The effects range from tribal police in Montana successfully defending their right to detain non-Natives whom they suspect of committing crimes on their lands to boards in Canada that take input from Indigenous and government representatives and jointly oversee environmental issues across nearly 1.7 million square miles—about 40 percent of the country. Most of this work is small scale, almost under the radar, such as the collaboration among the Nakoda (Assiniboine), the Aaniiih (Gros Ventre), and the U.S. Bureau of Land Management to restore prairie land in Montana. But some of it has thunderous impact, like the U.S. Supreme Court ruling in 2020 that led lower courts to affirm nearly half of Oklahoma is Native land.

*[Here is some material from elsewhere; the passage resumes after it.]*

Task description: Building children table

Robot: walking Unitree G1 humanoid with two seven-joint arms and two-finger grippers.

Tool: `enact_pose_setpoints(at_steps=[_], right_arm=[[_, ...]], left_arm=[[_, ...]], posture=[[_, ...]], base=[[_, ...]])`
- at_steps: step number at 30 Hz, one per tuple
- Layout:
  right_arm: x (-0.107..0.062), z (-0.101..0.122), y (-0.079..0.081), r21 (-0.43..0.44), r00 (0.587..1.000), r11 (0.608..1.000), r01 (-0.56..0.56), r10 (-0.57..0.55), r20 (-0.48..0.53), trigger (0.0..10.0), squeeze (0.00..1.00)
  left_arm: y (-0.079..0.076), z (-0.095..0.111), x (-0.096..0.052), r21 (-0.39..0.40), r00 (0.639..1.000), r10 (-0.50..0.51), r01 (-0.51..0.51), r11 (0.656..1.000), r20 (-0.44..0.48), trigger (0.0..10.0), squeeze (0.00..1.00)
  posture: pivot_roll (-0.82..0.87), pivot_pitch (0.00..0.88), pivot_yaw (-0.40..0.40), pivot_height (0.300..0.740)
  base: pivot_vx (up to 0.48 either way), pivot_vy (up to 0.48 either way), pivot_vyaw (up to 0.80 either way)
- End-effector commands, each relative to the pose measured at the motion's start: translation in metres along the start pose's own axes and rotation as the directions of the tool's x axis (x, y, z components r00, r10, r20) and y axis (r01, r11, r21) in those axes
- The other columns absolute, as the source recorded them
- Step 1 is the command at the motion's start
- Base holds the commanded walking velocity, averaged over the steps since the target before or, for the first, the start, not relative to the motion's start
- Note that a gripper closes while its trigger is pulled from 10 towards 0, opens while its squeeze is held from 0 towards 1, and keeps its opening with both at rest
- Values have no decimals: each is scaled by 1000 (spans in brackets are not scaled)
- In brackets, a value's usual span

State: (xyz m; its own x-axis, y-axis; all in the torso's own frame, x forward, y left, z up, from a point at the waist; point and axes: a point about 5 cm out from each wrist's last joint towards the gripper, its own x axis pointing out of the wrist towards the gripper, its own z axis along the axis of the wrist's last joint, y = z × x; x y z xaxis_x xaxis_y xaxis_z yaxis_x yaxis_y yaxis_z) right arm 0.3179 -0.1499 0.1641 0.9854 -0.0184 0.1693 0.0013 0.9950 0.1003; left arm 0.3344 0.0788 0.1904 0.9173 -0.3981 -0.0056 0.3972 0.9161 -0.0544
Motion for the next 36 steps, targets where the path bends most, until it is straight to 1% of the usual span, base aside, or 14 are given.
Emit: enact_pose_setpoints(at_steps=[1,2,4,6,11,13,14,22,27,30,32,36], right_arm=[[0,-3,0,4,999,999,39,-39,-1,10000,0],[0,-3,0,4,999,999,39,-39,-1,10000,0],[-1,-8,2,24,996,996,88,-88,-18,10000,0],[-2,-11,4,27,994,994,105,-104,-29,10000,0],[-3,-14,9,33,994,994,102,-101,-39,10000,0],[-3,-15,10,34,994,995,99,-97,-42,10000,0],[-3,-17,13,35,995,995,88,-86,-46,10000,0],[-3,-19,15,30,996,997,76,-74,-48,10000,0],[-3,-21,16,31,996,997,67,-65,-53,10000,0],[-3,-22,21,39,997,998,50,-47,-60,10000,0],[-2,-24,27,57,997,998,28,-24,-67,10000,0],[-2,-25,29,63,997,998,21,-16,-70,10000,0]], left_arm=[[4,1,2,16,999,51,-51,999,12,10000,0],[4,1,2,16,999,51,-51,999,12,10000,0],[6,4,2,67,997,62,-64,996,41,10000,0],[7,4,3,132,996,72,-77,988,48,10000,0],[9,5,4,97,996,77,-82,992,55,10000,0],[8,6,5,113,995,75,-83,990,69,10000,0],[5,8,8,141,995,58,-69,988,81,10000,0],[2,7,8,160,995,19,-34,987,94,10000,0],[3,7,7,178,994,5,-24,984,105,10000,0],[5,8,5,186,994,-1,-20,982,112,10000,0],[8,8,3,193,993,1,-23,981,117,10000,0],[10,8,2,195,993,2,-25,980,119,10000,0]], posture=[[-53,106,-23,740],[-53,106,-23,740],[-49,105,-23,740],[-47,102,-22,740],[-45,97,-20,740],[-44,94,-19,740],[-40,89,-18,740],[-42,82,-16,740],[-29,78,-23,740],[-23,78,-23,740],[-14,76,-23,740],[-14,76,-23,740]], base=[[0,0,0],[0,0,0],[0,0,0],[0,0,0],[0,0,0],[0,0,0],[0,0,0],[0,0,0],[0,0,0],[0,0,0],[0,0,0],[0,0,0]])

Much as African American activists pushed civil rights through litigation and legislation that built incrementally, Native nations have pushed to regain sovereignty methodically—one lawsuit, one negotiation, one law, one program at a time. For decades the Tla-o-qui-aht protested that they had never signed a treaty with British Columbia, and thus had given up none of their rights or land. Until 1993, the province refused even to negotiate. Only in October of last year, after 19 years of talks and several side agreements, did it agree to a framework for discussions. The process has been grindingly slow, but the change is as undeniable as the roadside sign that greets visitors entering tribal territory: Tla-O-Qui-Aht Ha’houlthee—Tla-o-qui-aht Homeland.

None of this is foreordained to continue. More than 42 percent of the officially recognized tribes in the United States have no federally or state-recognized reservation, and the reservations of tribes that possess them are a tiny fraction of what they had in the past. Native peoples are among the poorest and unhealthiest on the continent, with some of the highest rates of drug-overdose deaths of any racial or ethnic group. Indigenous women in particular face violence at horrific rates. Most worrisome for activists, the U.S. and Canadian governments retain the power to dismantle Native victories at any time.

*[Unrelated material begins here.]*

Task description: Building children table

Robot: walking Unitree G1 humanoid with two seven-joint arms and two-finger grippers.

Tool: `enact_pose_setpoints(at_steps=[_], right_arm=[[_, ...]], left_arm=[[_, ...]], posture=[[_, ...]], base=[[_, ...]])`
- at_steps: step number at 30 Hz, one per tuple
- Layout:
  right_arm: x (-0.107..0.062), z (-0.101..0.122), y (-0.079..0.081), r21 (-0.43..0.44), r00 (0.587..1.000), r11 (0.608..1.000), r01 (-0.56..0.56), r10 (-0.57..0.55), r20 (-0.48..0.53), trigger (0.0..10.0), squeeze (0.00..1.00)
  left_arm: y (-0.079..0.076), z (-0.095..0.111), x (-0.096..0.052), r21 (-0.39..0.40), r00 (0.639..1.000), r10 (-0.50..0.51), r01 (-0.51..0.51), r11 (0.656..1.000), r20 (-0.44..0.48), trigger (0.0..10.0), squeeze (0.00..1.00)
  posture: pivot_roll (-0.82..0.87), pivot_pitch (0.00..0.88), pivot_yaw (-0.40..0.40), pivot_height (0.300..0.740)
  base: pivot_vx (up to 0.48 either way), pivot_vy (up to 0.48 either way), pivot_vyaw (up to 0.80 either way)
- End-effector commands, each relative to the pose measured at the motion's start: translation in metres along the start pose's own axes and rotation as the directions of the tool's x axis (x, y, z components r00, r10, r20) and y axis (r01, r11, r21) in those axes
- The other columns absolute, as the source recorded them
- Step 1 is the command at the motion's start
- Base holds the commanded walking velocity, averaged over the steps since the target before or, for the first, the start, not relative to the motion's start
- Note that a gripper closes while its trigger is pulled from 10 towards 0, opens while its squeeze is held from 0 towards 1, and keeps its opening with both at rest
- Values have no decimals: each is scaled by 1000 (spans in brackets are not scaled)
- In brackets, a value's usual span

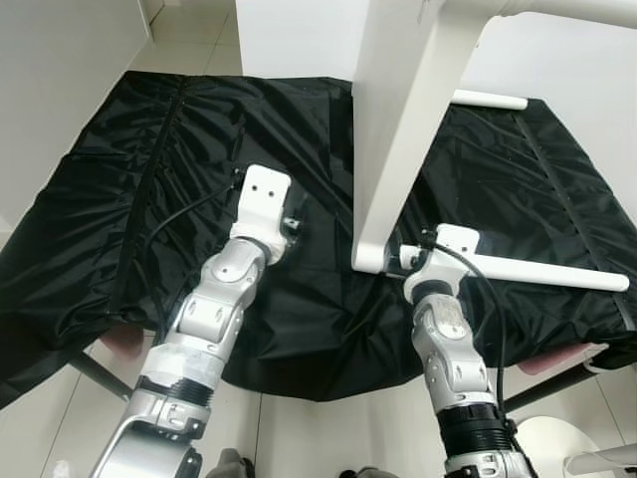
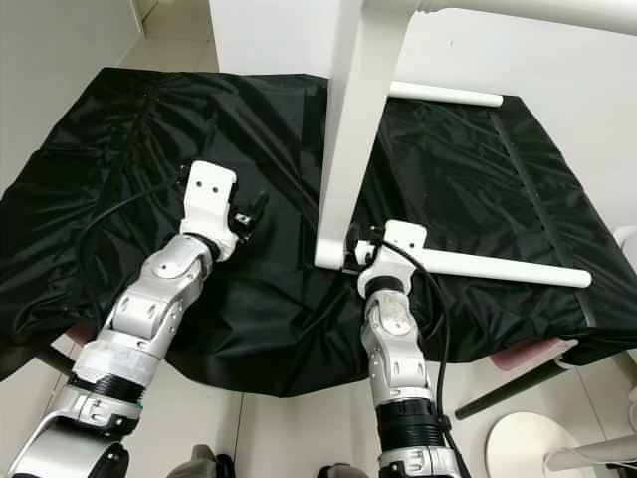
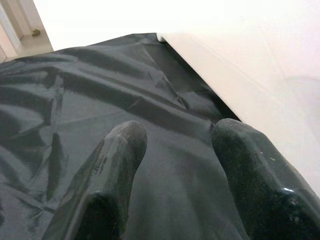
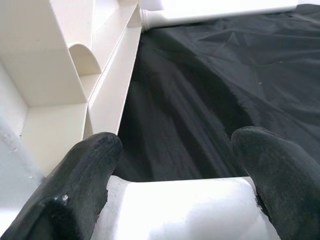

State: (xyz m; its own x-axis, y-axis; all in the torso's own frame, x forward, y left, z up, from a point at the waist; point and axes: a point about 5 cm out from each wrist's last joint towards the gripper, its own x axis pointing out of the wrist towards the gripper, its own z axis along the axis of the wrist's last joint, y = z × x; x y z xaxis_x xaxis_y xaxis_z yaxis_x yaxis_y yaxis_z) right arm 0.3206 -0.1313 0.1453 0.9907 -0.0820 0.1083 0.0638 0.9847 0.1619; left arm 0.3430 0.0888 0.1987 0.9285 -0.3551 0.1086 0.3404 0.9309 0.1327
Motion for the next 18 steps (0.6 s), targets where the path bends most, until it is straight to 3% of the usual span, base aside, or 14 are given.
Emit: enact_pose_setpoints(at_steps=[1,7,9,18], right_arm=[[-1,-6,17,12,997,997,-73,73,-22,10000,0],[1,-6,25,0,993,993,-118,118,-22,10000,0],[4,-5,38,-10,980,980,-197,197,-23,10000,0],[9,-7,62,-4,955,955,-296,296,-36,10000,0]], left_arm=[[-1,0,-3,8,999,-32,32,999,10,10000,0],[2,0,-5,11,999,-34,34,999,15,10000,0],[3,0,-8,13,999,-50,49,999,18,10000,0],[14,3,-13,36,998,-53,52,998,28,10000,0]], posture=[[-9,77,-24,740],[-1,81,-24,740],[1,89,-27,740],[23,102,-37,740]], base=[[0,0,0],[0,0,0],[0,0,0],[0,0,0]])
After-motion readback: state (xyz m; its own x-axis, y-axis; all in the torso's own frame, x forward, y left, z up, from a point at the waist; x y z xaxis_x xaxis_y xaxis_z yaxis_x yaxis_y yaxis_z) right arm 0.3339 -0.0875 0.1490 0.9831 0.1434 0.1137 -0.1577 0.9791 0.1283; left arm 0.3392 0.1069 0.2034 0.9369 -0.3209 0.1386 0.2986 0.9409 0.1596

When I asked Saya Masso what he hoped to see in five or 10 years, he gave me a list: improved health care; a museum and cultural center; a tribal longhouse to replace the one destroyed in the 19th century; a bigger, higher-paid parks guardian force; better sewage treatment; an entire Tla-o-qui-aht school system. The key to all that is building the tribal economic base, he said. “And the root of doing that is sovereignty, nation to nation.”

“The world doesn’t know we’re equal,” he said. “But we’re getting better at telling them.”

2. Let the games begin

Chahta • Oklahoma

The first time I tried to use the ishtaboli sticks was at the Choctaw Nation of Oklahoma’s Labor Day Festival, the biggest official gathering of the Chahta, as they call themselves. Held in Tuskahoma, the nation’s capital, it’s in some ways like any county fair—and in some ways not. One of the biggest nots is ishtaboli.

A team sport older than any played by their colonizers, ishtaboli is called stickball in English. Each team puts 30 players on a soccer-like field with a 12-foot post at each end. Every player has two sticks—always handcrafted—with the wood bent over and lashed into a loop at the end. The loop has leather strips that form a pocket barely big enough for the small, leather-covered ball. Using only their sticks, players carry, pass, or shoot the ball—hands aren’t allowed. Each side tries to hit its goalpost with the ball while preventing the other from doing the same thing. Few rules limit how the players can do this.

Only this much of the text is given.